[Task item] The answer is to be the data that follows, transcribed exactly, minus its pictures.
START Material provided
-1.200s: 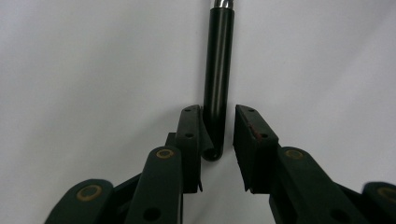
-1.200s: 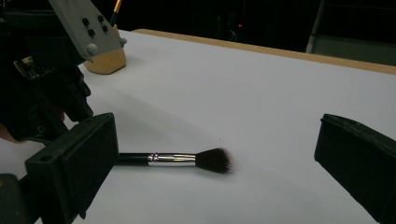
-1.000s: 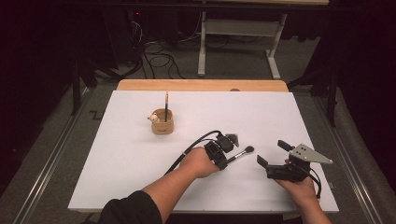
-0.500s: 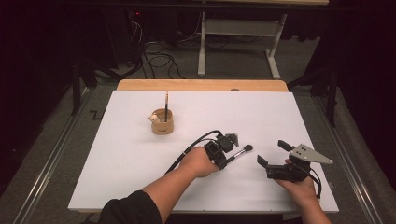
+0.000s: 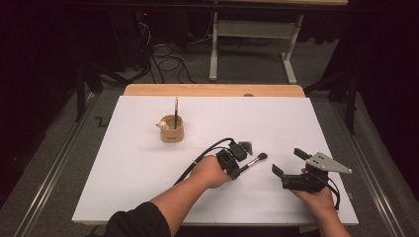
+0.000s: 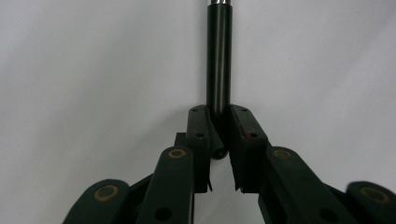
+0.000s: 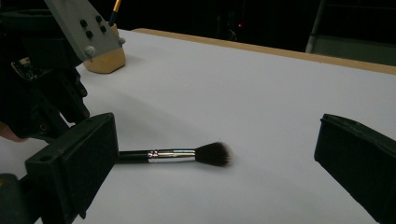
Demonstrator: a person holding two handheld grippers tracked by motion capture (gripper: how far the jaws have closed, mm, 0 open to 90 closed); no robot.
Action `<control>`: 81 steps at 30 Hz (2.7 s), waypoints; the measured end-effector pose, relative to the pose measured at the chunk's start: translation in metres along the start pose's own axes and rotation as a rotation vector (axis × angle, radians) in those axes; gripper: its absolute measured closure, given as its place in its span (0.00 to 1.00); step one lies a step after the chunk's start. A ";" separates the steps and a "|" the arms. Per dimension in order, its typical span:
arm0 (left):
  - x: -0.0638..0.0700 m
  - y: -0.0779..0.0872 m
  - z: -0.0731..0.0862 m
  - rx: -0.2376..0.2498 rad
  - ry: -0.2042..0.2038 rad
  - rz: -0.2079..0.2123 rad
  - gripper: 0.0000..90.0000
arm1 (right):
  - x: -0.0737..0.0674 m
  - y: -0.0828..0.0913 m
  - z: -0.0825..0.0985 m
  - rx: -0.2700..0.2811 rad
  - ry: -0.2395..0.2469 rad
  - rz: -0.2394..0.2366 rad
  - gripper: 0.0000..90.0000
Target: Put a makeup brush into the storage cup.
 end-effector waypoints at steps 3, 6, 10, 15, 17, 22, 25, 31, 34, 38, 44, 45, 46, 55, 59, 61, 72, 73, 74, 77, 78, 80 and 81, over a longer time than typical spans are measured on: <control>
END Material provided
[Written reply]
-1.200s: 
-1.200s: 
-1.000s: 
-0.500s: 
+0.000s: 
+0.000s: 
+0.000s: 
Demonstrator: a person holding two handheld grippers tracked by motion capture (gripper: how far the jaws have closed, mm, 0 open to 90 closed); no robot.
Action `<control>`: 81 steps at 30 Hz (2.7 s), waypoints; the measured end-effector pose, relative to the pose measured at the chunk's start: translation in metres along the start pose's own axes and rotation as a rotation vector (axis × angle, radians) in those axes; gripper: its absolute measured closure, given as its place in its span (0.00 to 1.00); step one lies a step after the chunk's start. A ";" separates the steps and a "|" the arms. Per dimension in order, its typical span:
arm0 (left):
  - x: -0.0638..0.0700 m
  - y: -0.0779..0.0872 m
  - z: -0.0731..0.0862 m
  - rx: -0.2376..0.2498 rad
  - ry: -0.2042..0.2038 rad
  - rz: -0.2079..0.2123 rad
  - gripper: 0.0000..90.0000
arm1 (right):
  - x: -0.0737..0.0674 m
  - y: -0.0828..0.0913 m
  - z: -0.0825..0.0985 m
  - rx: -0.2700..0.2811 rad
  - ry: -0.2395..0.2469 rad
  - rz: -0.2394..0.2366 rad
  - gripper: 0.0000..90.0000
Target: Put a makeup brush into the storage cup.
 end-effector waypoints at steps 3, 6, 10, 15, 17, 22, 25, 31, 34, 38, 44, 45, 46, 55, 59, 61, 72, 73, 74, 77, 78, 80 and 81, over a longer time than typical spans are measured on: <control>

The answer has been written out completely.